Sometimes just a little bit of help is all a business needs to get over the hump.
That’s the theory behind Local Initiatives Support Corp.’s Small Business Facade Improvement program, which IBJ’s Susan Orr detailed in last week’s paper.
The program has awarded more than $3.1 million to Marion County businesses since 2004—funding that has helped leverage more than $10.6 million in investment by property owners.
Most of the grants are quite small—usually a few thousand dollars and rarely more than $25,000. The money can cover 50 percent of the cost of facade improvements, including new signs, entryway improvements, exterior painting and new windows.
We love the idea. And the proof is in the results. Some of the city’s most vibrant neighborhoods—Fountain Square and Mass Ave, among them—have been beneficiaries of facade grants.
The Fletcher Place area is a great example. Mexican sandwich shop Tortas Guicho Dominguez y El Cubanito, upscale restaurant Bluebeard, brunch spot Milktooth and distillery Hotel Tango all received money to help freshen up their storefronts. The resulting facades help give the area a trendy vibe that draws customers and distinguishes the neighborhood from others.
There’s also a subtle pressure that comes when one business improves its look. The keeping-up-with-the-Joneses effect means other businesses are likely to follow suit and improve their storefronts as well, which can contribute to the renaissance of an entire neighborhood.
The grant program “helps prime the pump,” said Tedd Grain, deputy director for LISC’s Indianapolis office.
We like programs that provide a helping hand to businesses at crucial points in their development.

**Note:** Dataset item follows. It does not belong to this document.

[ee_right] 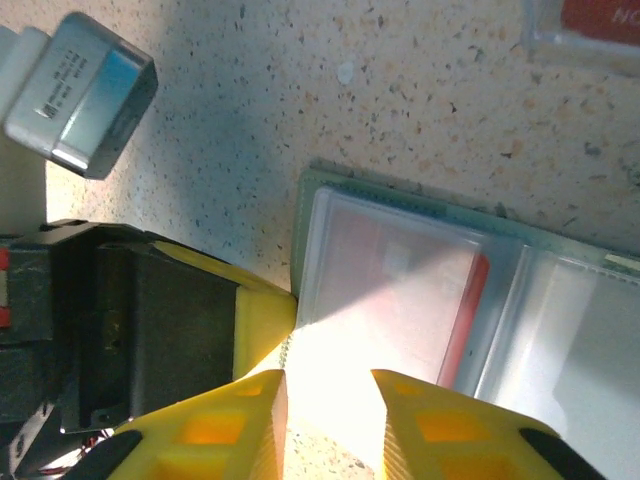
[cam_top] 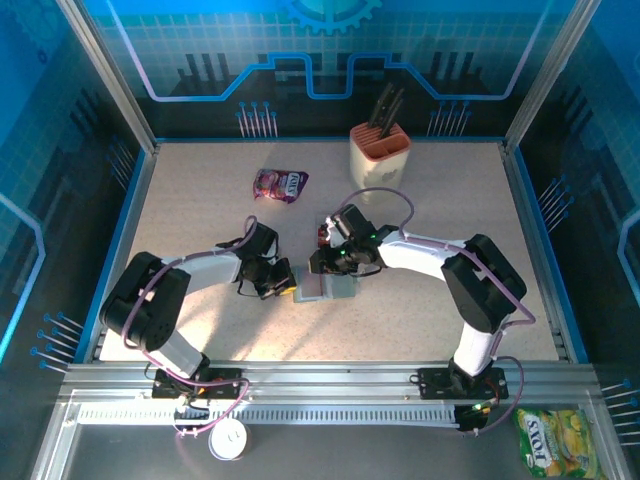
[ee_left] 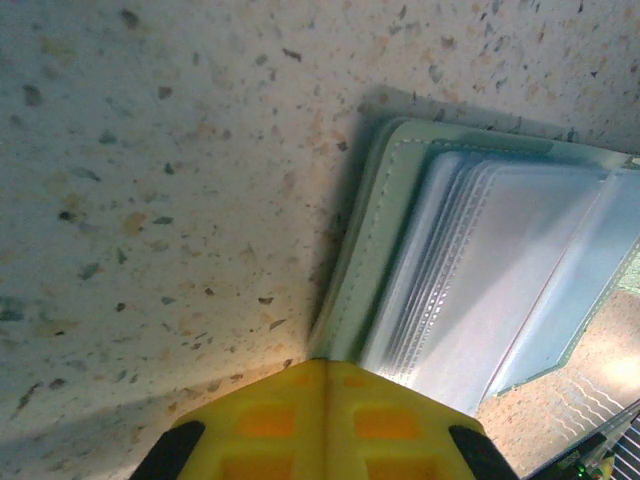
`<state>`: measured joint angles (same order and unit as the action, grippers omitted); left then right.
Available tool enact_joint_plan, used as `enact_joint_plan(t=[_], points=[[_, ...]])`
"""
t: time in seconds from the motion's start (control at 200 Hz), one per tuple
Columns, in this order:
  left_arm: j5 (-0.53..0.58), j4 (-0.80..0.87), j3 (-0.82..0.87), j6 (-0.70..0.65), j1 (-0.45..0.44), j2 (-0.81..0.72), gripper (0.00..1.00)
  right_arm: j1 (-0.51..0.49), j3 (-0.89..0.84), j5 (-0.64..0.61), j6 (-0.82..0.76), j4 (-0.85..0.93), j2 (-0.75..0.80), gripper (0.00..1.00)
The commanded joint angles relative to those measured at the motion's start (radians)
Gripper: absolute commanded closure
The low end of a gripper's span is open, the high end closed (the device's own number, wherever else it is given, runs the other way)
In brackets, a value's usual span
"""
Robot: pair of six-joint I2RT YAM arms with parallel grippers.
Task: Take the credit cards out of the card holder
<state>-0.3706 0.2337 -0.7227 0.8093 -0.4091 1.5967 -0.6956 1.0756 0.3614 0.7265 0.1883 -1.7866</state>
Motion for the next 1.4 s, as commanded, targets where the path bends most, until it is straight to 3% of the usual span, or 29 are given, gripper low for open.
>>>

Last year, IBJ wrote about the Indy Chamber’s Business Ownership Initiative, which offers microloans—no larger than $50,000—to small companies that would otherwise have trouble borrowing. Firms use the money on technology, to buy new equipment, to expand or to make improvements.
Ebenezer Ossei-Boateng, owner of KB International, a small grocery specializing in African and Caribbean foods, told IBJ in 2017 that a loan from the program helped him buy a new freezer and boost his inventory—without resorting to the type of high-interest, cash-advance loans he’d relied on in the past.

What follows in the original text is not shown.